¿Por qué se toman diferentes longitudes de nucleótidos para la predicción de la estructura de un área de coincidencia de miARN después del análisis BLAST?

Generalmente, en la predicción de miARN, la mayoría de los investigadores hacen una búsqueda explosiva con un conjunto de miARN descargados de miRBase con los parámetros que requieren. Más tarde, generalmente se utilizan métodos personalizados para obtener un área alrededor del área de coincidencia para la predicción de la estructura.

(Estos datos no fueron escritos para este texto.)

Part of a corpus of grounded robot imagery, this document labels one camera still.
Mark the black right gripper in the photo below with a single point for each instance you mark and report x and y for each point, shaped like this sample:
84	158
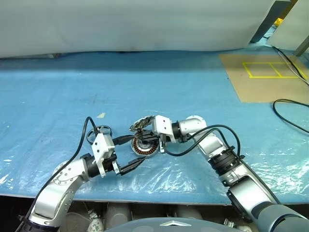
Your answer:
162	145

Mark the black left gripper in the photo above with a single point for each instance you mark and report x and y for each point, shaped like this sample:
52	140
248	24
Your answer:
109	166

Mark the silver motor housing with stator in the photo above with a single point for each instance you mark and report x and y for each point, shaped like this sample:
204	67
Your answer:
142	152

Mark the silver motor end cover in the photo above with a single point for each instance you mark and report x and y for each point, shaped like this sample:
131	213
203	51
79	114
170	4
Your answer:
142	123

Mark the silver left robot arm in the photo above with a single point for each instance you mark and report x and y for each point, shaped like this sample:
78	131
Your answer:
60	183

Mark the clear plastic film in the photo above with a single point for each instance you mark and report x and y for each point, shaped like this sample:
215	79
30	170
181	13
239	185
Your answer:
169	178

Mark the beige tape scrap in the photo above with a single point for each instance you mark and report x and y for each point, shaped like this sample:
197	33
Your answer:
101	115

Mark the blue table cover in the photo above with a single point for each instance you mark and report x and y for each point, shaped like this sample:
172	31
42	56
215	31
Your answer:
144	91

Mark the grey rounded cylinder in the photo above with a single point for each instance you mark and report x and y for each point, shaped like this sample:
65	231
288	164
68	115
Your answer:
189	212
118	215

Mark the grey robot torso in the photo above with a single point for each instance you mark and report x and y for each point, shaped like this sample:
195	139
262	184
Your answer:
157	226

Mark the brown cardboard sheet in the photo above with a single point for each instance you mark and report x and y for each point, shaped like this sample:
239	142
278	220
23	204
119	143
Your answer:
241	82

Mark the white backdrop sheet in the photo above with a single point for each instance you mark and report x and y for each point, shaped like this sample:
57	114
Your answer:
120	24

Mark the small yellow object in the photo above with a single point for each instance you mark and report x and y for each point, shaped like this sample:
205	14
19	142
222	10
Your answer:
278	21

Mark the white board panel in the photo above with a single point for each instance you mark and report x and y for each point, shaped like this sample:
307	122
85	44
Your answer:
289	31

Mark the grey metal leg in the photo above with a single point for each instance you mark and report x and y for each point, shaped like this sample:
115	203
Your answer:
301	47

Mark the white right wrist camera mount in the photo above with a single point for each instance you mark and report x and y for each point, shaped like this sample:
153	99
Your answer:
161	125

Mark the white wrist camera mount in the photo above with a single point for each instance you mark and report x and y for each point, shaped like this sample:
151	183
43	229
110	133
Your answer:
103	147
161	125

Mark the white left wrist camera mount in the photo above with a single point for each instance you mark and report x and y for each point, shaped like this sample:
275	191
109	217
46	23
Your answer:
103	147

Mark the dark grey slanted post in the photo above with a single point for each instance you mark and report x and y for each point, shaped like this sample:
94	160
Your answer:
260	31

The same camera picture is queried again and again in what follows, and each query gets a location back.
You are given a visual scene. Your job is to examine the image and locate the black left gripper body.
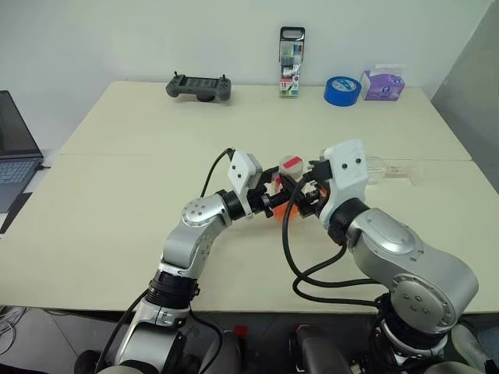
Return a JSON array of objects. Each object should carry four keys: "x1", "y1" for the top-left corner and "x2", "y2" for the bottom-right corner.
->
[{"x1": 248, "y1": 183, "x2": 292, "y2": 220}]

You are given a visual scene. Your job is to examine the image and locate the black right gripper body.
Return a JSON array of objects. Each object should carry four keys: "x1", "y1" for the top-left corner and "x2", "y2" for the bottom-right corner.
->
[{"x1": 298, "y1": 182, "x2": 333, "y2": 219}]

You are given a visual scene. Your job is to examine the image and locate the bottle cap with red tape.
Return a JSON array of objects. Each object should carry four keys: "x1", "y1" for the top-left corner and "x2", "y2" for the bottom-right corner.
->
[{"x1": 279, "y1": 155, "x2": 305, "y2": 177}]

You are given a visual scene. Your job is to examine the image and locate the blue tape roll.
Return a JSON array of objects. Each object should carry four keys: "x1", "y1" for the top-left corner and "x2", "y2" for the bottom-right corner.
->
[{"x1": 324, "y1": 76, "x2": 362, "y2": 107}]

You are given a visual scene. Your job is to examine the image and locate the marker pen set case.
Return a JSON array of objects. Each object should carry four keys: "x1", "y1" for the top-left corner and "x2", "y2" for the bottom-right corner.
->
[{"x1": 278, "y1": 26, "x2": 306, "y2": 100}]

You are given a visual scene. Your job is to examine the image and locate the grey handheld game controller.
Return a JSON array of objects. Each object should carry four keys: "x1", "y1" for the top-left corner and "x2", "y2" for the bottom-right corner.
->
[{"x1": 165, "y1": 70, "x2": 232, "y2": 104}]

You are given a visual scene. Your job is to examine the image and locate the purple tissue box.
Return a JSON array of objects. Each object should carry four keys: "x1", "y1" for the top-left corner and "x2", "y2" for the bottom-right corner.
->
[{"x1": 359, "y1": 63, "x2": 407, "y2": 101}]

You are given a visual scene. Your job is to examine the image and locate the white shoe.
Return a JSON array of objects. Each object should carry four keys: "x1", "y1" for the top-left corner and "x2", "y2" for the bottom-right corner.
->
[{"x1": 451, "y1": 324, "x2": 489, "y2": 374}]

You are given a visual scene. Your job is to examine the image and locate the grey laptop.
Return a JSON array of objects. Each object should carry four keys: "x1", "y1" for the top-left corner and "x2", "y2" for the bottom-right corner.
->
[{"x1": 0, "y1": 90, "x2": 44, "y2": 214}]

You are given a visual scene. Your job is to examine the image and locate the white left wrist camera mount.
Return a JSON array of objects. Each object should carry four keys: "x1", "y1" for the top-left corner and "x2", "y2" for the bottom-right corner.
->
[{"x1": 227, "y1": 150, "x2": 264, "y2": 217}]

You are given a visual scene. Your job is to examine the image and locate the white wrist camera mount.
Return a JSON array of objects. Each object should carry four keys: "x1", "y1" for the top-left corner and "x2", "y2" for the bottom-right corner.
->
[
  {"x1": 318, "y1": 139, "x2": 370, "y2": 219},
  {"x1": 227, "y1": 150, "x2": 264, "y2": 217}
]

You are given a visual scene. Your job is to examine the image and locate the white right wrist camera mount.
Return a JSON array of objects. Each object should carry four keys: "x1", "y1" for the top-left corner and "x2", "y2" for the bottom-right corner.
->
[{"x1": 318, "y1": 139, "x2": 370, "y2": 219}]

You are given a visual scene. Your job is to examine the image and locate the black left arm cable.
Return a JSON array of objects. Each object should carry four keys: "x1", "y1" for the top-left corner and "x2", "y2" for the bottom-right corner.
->
[{"x1": 101, "y1": 146, "x2": 236, "y2": 374}]

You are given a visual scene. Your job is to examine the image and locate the white floor cables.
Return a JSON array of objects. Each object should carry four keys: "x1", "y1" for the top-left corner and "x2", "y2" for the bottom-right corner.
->
[{"x1": 0, "y1": 305, "x2": 25, "y2": 351}]

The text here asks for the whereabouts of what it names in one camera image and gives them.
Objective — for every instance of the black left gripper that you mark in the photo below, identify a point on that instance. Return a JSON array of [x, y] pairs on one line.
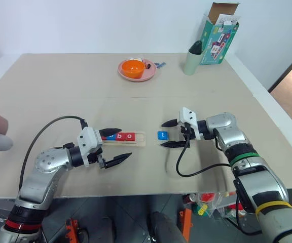
[[99, 158]]

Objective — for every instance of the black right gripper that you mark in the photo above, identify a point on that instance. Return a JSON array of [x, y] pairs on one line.
[[186, 131]]

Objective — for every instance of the blue numbered block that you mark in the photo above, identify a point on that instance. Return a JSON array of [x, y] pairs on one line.
[[112, 137]]

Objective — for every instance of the blue letter tile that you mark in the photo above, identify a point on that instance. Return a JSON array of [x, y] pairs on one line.
[[163, 135]]

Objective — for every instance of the red letter b tile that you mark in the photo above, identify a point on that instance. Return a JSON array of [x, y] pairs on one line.
[[120, 136]]

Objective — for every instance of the red letter o tile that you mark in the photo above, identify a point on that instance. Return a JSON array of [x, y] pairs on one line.
[[129, 136]]

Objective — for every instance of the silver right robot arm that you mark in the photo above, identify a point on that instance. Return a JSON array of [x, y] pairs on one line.
[[237, 141]]

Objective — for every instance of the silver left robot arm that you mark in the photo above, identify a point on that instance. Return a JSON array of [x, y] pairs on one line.
[[44, 162]]

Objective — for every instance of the wooden letter tray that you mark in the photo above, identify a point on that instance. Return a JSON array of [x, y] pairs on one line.
[[139, 142]]

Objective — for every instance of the pink plate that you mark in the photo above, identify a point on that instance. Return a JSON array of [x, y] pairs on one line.
[[149, 74]]

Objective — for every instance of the small blue item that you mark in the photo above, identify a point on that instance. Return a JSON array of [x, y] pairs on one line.
[[160, 64]]

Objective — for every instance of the small black red item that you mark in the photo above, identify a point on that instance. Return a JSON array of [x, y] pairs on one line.
[[148, 66]]

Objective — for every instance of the pale green cup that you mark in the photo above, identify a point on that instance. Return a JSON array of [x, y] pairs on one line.
[[191, 64]]

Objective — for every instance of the orange bowl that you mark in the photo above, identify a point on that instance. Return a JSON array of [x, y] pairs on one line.
[[132, 69]]

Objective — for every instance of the clear plastic bag of toys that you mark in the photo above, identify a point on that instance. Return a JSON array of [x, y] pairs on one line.
[[212, 202]]

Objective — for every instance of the dark green object in cup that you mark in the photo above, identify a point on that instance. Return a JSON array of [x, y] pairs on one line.
[[196, 47]]

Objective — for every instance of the orange black clamp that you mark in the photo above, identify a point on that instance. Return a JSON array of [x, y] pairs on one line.
[[71, 230], [186, 224]]

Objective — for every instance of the dark rounded shape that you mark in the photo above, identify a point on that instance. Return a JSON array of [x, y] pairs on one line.
[[166, 227]]

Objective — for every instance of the green cardboard toy box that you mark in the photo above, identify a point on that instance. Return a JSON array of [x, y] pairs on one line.
[[217, 48]]

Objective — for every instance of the white paper sheets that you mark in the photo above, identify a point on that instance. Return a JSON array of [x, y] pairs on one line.
[[228, 19]]

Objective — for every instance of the brown wooden door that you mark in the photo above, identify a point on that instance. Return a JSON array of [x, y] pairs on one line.
[[290, 76]]

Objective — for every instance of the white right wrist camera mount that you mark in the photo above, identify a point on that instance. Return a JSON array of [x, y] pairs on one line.
[[188, 117]]

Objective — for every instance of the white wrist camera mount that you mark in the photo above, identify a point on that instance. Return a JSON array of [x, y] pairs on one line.
[[87, 141], [188, 117]]

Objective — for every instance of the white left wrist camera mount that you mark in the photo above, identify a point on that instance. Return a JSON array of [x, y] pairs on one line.
[[87, 141]]

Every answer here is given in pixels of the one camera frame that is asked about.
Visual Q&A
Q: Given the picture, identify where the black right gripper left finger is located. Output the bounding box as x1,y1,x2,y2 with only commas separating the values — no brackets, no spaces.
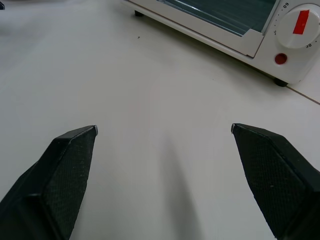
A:
0,124,99,240

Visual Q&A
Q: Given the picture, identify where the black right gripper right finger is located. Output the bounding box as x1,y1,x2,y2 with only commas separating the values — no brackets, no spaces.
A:
230,122,320,240

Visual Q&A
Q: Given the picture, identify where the white toaster oven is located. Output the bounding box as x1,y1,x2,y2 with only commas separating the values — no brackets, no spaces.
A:
121,0,320,88

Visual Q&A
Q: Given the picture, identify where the white timer knob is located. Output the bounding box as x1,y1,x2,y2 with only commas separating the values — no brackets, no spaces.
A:
276,3,320,50

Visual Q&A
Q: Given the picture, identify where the glass oven door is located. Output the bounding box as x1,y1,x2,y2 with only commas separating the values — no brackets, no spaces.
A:
121,0,281,60

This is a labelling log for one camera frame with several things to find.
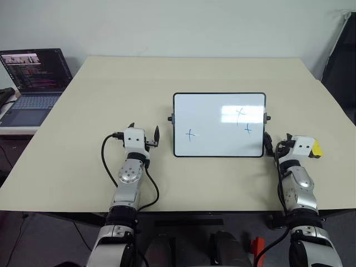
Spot brown wooden side desk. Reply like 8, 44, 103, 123
0, 125, 40, 190

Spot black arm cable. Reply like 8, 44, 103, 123
273, 142, 288, 215
101, 132, 160, 210

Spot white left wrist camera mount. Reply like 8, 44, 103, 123
123, 127, 151, 157

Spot black framed whiteboard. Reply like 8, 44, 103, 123
167, 92, 271, 159

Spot open grey laptop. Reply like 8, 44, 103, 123
0, 48, 74, 127

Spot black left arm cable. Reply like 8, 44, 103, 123
101, 132, 160, 210

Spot yellow and black eraser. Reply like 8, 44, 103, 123
310, 139, 325, 160

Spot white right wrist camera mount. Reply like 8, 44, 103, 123
291, 135, 318, 160

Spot thick black hanging cable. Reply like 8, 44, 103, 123
254, 226, 291, 267

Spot black table frame bar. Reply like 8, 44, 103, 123
154, 219, 225, 227

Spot black panel screen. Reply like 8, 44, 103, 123
320, 18, 356, 126

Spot red plastic part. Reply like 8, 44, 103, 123
250, 236, 265, 255

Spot dark rounded shape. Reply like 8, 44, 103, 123
208, 230, 253, 267

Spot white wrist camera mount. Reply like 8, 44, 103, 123
291, 135, 318, 160
123, 127, 151, 157

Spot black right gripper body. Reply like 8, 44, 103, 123
274, 139, 295, 158

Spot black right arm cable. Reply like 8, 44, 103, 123
273, 142, 288, 215

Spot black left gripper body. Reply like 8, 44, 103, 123
144, 140, 160, 153

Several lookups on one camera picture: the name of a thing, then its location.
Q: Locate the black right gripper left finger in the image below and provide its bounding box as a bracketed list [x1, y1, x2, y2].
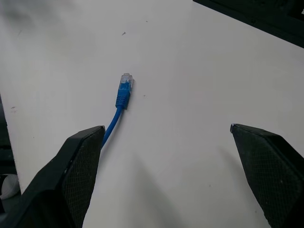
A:
[0, 125, 106, 228]

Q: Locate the white rounded object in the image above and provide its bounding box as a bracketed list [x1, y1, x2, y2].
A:
[0, 173, 19, 200]

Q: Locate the blue ethernet cable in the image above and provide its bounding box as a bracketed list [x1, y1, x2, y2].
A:
[100, 72, 134, 151]

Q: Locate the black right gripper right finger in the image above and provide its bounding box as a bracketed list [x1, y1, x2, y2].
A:
[229, 123, 304, 228]

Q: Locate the black device housing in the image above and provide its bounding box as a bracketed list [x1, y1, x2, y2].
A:
[192, 0, 304, 49]

En un artículo , descubrí que ~70 nt flanqueantes del área de coincidencia se tomaron como pre-miARN para el análisis estructural, mientras que en este artículo se tomaron ~100 nt flanqueantes del área de coincidencia para la predicción de la estructura del pre-miARN. ¿Alguna idea de por qué?

Respuestas (1)

No existe una regla estricta y rápida sobre cuántos nucleótidos debe seleccionar. Si su miARN es de ~20 nt y toma 70 nt de ambos lados (la longitud promedio de las horquillas es de ~84 nt en humanos), su longitud total será de 160 nt. El punto de tomar ± 70 norte t es que no sabes si tu lectura es -3p o -5p. Así que toma 70 nt de ambos lados.

La longitud máxima de una horquilla de miARN humano es de 180 nt para mir-3648 (90 nt por media horquilla). En tales casos, puede tomar más residuos laterales. Pero estos casos son raros.